This article is part of the following series: Top of the heap
This week Martyn Pickersgill of the University of Edinburgh speaks to “Top of the heap” about some recent books on humanitarianism, pharmaceuticals, dementia and expertise.
Martyn Pickersgill
Amongst other bits and pieces, I currently have two large projects on the go: one, on access to therapy in mental health, and the other, on neuroscience and family life. With regards to the former, I’m thinking a lot about what each of those key terms (‘access’, ‘therapy’, and ‘mental health’) actually mean in practice, and who are the people imagined to require therapy and why. The scholarship of the wonderful Didier Fassin has been central to my work in this area, and I’m finding myself returning again and again to Humanitarian Reason: A Moral History of the Present (UC Press, 2011) – not least because of Fassin’s attention to how ‘needs’ and ‘the needy’ are constituted through a range of affective, epistemic and bureaucratic tools. It’s a beautiful example of a how a carefully descriptive text can also be analytically insightful and carry normative weight.

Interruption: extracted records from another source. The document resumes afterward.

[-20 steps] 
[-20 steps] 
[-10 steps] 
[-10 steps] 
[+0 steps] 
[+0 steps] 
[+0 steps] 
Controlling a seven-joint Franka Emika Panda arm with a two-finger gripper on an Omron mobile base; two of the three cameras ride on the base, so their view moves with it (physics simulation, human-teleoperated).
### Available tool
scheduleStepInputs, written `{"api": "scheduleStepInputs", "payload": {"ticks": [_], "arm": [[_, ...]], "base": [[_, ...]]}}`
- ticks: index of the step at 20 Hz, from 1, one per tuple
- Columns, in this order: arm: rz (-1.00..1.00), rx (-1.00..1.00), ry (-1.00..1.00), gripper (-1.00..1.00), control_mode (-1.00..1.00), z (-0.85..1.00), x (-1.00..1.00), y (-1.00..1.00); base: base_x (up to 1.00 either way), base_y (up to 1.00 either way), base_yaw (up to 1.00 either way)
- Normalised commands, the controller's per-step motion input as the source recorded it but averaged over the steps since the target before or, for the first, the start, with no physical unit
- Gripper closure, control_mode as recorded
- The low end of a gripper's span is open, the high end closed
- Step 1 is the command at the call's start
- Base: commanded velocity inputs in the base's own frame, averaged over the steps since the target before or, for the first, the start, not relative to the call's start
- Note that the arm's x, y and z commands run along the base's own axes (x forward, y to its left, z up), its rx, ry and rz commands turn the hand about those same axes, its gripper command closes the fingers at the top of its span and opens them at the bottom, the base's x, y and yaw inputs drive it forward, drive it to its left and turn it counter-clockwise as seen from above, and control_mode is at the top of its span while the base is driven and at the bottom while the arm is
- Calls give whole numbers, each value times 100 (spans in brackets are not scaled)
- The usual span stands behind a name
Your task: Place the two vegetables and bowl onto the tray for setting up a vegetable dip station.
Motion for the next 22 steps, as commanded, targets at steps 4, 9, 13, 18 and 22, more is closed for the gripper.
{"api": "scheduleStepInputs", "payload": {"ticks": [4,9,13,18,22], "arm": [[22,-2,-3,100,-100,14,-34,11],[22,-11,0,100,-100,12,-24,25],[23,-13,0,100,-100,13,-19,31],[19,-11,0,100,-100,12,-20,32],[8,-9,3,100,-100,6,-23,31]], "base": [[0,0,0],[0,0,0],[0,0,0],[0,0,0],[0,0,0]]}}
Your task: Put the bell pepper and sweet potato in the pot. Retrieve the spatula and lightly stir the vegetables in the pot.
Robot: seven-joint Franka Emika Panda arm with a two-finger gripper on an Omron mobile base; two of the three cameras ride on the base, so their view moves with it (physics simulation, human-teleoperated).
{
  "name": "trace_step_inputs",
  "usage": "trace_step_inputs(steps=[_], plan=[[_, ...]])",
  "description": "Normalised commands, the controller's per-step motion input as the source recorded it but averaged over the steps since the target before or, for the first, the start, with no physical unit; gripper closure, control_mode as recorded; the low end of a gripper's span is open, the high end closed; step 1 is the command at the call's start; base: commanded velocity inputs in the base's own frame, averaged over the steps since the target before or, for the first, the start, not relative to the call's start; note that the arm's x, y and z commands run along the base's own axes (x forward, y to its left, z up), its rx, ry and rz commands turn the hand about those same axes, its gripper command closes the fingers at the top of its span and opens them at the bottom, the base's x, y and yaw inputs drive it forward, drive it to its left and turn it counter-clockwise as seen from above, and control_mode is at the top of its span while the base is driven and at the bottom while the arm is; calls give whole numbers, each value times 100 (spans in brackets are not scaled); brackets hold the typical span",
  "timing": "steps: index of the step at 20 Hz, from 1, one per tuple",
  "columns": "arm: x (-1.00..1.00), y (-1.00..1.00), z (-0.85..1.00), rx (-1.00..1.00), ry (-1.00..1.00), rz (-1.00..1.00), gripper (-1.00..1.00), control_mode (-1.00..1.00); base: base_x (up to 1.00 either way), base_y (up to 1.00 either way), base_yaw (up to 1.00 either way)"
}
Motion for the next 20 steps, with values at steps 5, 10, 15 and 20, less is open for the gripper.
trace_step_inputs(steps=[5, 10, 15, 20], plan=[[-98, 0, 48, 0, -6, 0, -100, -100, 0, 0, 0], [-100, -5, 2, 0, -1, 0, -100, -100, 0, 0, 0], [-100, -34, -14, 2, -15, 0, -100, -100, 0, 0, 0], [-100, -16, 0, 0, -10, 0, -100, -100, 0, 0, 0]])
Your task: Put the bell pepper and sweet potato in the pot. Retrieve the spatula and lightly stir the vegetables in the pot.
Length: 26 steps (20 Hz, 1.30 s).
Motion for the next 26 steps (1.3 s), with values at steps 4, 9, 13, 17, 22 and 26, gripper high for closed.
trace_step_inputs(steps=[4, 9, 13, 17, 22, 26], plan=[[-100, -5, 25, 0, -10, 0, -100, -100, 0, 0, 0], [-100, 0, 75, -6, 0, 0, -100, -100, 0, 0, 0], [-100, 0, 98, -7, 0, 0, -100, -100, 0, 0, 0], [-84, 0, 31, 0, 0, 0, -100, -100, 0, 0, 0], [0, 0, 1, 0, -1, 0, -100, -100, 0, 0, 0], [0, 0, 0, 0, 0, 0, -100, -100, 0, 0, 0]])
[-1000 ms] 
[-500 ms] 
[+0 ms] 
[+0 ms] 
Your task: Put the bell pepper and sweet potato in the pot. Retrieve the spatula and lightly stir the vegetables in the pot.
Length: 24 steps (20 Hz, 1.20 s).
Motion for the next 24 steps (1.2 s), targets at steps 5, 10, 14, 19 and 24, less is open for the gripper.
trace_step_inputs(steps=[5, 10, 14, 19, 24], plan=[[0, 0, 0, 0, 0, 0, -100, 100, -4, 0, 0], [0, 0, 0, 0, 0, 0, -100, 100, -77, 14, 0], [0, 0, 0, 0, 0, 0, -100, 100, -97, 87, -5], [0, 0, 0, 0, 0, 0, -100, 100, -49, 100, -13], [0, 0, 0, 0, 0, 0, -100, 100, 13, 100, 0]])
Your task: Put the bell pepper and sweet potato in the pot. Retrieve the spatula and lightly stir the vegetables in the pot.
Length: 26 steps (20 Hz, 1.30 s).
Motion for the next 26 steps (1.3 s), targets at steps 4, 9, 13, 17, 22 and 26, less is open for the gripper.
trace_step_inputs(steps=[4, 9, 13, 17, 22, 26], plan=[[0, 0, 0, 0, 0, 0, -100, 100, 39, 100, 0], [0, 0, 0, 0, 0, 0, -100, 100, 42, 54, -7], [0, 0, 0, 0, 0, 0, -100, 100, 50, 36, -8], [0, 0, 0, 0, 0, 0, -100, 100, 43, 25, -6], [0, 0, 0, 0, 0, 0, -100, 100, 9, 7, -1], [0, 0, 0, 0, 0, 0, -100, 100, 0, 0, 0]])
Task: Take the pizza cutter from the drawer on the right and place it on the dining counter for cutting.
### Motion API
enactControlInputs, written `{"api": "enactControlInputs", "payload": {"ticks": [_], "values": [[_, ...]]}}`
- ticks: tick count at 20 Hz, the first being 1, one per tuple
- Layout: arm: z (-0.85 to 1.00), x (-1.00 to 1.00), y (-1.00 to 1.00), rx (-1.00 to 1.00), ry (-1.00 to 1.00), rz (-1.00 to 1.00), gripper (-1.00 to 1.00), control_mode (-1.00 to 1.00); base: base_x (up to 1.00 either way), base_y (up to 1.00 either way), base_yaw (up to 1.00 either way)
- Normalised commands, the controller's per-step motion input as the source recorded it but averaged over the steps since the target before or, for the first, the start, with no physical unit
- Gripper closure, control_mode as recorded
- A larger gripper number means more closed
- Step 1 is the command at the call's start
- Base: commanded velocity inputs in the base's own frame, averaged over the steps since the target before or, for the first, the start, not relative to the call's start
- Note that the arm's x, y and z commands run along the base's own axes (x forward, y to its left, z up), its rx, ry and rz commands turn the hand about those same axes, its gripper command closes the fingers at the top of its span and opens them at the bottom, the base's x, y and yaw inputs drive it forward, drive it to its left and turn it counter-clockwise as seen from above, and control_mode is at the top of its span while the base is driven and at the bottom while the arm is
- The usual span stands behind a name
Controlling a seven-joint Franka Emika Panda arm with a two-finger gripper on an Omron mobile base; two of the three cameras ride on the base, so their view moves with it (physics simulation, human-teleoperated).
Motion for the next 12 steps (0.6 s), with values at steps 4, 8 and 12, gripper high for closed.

Relating to access, one of my collaborators, Emilie Cloatre, has a new book out: Pills for the Poorest: An Exploration of TRIPS and Access to Medication in Sub-Saharan Africa (Palgrave, 2013). In it, Emilie interweaves insights from socio-legal studies and STS, exploring the ways in which these traditions might speak to each other (and the limits to this), especially regarding her case studies: the circulation of pharmaceuticals around Djibouti and Ghana. For me, this is really helpful for thinking about the governance of other kinds of care, much closer to home (especially in terms of the social lives of therapeutics, and role of law in shaping these). Pills for the Poorest has just been shortlisted for the 2014 Hart Socio-Legal Book Prize so get your copies whilst Amazon still has them in stock!
As for books that quite literally are at the ‘top of the pile’, I’ve just bought Margaret Lock’s The Alzheimer Conundrum: Entanglements of Dementia and Ageing (Princeton UP, 2013). This should be directly relevant to my ongoing work on neuroscience, and a new project on epigenetics, but I would have bought it anyway: Lock gave the Monroe Lecture at Edinburgh back in 2011, and whetted my appetite for the full text even then. I’m looking forward to having a chance to sit down and really read it properly. There’ve been some great monographs and edited collections out recently around the brain sciences and this will surely be a major contribution to those.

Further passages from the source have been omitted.